AIM OF THE EXERCISE
Write only the number of lines in the entries that hold the string "floor".

### INFORMATION SUPPLIED ###

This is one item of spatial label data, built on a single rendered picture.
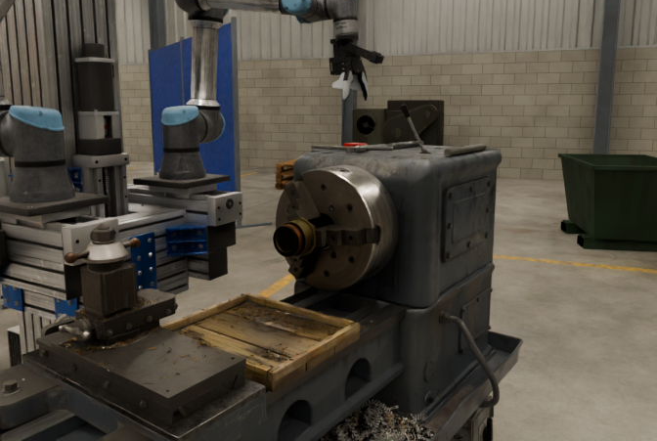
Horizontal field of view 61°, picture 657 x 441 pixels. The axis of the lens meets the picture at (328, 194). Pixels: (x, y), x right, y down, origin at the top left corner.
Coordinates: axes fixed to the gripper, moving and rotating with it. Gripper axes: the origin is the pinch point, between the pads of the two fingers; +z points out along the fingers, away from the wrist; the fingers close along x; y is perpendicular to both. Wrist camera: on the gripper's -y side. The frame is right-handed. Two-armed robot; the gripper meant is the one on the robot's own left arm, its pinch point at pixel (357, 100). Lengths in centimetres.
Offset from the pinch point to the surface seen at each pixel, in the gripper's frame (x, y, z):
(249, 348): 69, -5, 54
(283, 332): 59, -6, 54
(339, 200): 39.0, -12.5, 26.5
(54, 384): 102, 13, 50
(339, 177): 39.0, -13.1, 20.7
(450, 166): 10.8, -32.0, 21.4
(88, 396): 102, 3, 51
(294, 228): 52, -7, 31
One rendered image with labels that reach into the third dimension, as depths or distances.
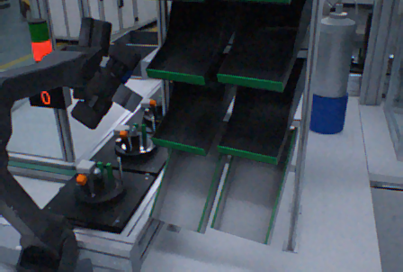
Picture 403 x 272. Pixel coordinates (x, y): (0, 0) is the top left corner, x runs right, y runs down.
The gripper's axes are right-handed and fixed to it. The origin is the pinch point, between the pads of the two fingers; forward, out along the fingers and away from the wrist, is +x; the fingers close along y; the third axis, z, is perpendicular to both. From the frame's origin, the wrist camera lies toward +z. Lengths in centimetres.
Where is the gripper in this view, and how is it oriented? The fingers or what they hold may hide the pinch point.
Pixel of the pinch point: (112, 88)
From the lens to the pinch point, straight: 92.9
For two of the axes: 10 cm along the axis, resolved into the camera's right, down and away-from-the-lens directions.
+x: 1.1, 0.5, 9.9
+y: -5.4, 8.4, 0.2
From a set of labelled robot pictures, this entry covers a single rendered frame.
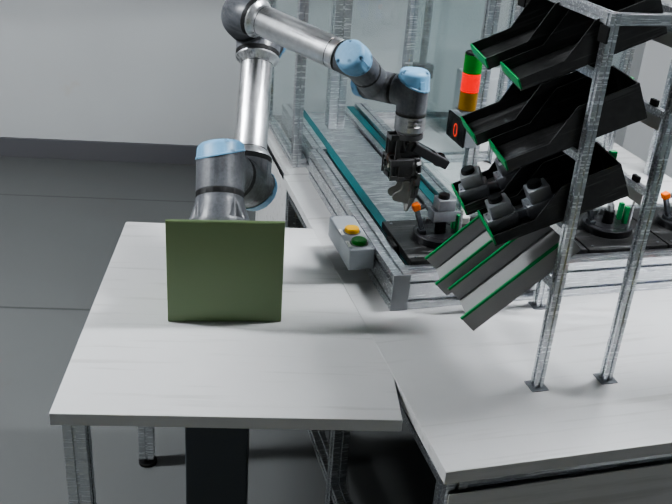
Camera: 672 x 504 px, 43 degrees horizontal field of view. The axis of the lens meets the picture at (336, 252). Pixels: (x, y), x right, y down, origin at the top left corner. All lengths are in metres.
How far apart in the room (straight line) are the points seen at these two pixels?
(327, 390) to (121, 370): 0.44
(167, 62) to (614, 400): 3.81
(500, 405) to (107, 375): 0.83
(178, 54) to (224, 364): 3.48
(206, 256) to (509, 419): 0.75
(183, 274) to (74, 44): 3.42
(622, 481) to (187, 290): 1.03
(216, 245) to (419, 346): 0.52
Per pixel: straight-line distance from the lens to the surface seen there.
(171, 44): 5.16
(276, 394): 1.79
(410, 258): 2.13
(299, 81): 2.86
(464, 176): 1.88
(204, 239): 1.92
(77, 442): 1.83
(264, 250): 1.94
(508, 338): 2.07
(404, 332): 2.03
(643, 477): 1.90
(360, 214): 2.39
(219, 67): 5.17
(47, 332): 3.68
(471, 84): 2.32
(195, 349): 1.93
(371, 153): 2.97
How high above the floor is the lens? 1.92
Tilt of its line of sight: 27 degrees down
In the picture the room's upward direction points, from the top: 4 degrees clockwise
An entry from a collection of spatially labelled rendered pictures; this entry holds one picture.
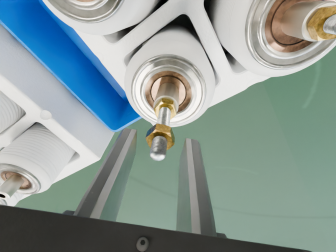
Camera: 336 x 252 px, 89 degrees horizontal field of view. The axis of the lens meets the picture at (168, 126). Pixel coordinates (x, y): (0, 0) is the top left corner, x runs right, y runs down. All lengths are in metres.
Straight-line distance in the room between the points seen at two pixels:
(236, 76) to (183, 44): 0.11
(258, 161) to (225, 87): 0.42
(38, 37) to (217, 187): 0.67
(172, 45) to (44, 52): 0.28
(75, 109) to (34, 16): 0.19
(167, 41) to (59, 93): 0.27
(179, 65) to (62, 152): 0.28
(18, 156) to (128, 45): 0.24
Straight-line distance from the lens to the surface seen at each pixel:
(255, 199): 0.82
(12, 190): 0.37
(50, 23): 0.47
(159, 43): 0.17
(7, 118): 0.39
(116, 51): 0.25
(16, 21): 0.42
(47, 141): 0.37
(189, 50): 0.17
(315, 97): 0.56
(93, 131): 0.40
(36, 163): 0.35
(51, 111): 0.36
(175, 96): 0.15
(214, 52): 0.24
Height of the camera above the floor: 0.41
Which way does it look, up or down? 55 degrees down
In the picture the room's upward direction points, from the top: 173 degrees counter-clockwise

###
### INFORMATION SUPPLIED ###

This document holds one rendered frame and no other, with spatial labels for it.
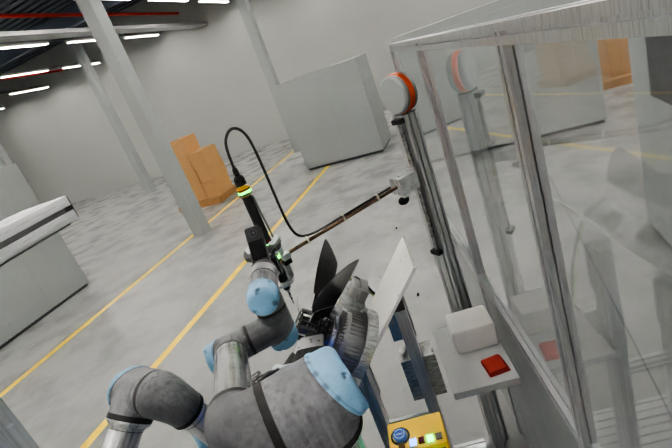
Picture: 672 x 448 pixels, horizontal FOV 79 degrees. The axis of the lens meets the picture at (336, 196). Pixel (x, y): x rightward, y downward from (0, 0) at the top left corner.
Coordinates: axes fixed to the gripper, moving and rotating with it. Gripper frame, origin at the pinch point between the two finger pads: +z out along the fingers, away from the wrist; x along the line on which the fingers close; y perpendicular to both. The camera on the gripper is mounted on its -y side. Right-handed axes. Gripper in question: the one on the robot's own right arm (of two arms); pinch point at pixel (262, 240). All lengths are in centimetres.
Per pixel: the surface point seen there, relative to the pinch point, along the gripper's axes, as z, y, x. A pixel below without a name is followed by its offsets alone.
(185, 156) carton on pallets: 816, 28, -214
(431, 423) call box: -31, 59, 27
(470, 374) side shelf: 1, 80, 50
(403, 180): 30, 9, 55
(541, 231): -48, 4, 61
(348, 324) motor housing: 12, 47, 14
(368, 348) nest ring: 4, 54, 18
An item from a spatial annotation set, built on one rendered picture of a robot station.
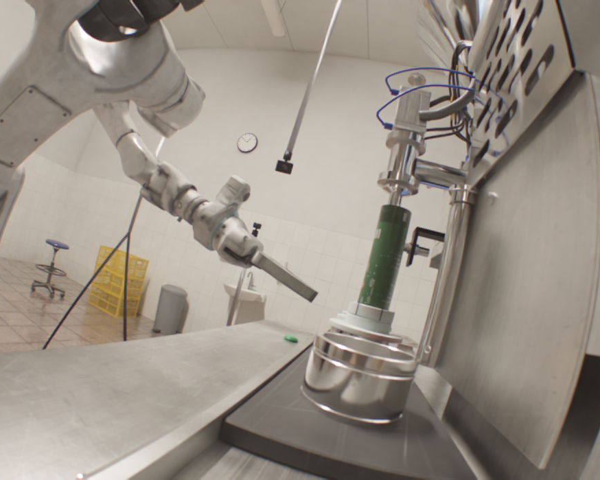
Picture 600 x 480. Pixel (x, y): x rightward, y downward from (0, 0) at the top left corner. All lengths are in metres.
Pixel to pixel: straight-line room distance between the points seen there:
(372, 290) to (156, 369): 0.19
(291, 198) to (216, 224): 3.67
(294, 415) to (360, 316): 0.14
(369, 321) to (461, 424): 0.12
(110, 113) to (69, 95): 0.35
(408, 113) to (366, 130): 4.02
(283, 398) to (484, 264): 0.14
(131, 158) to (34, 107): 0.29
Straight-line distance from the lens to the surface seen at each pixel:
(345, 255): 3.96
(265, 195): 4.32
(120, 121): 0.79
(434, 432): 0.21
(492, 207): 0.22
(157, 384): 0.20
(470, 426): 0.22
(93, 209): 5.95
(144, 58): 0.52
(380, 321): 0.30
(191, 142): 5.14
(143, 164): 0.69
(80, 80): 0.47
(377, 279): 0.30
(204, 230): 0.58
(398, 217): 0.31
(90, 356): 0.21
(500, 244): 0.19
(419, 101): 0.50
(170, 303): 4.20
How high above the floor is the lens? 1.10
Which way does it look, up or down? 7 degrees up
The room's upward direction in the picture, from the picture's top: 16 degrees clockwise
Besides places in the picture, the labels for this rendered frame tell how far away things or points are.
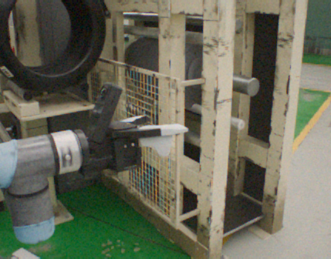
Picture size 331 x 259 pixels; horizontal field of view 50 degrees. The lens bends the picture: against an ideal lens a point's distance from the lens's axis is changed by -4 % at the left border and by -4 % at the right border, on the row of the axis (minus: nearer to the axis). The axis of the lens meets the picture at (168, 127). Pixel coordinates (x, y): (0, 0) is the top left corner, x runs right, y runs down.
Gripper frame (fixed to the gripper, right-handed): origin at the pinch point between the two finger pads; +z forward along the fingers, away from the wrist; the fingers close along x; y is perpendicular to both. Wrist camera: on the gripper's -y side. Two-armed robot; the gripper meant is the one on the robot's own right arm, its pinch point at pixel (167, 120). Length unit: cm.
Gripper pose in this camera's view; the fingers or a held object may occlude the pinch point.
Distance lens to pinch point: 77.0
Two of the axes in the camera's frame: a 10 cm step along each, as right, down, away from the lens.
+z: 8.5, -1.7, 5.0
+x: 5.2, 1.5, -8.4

###

ANSWER BELOW
3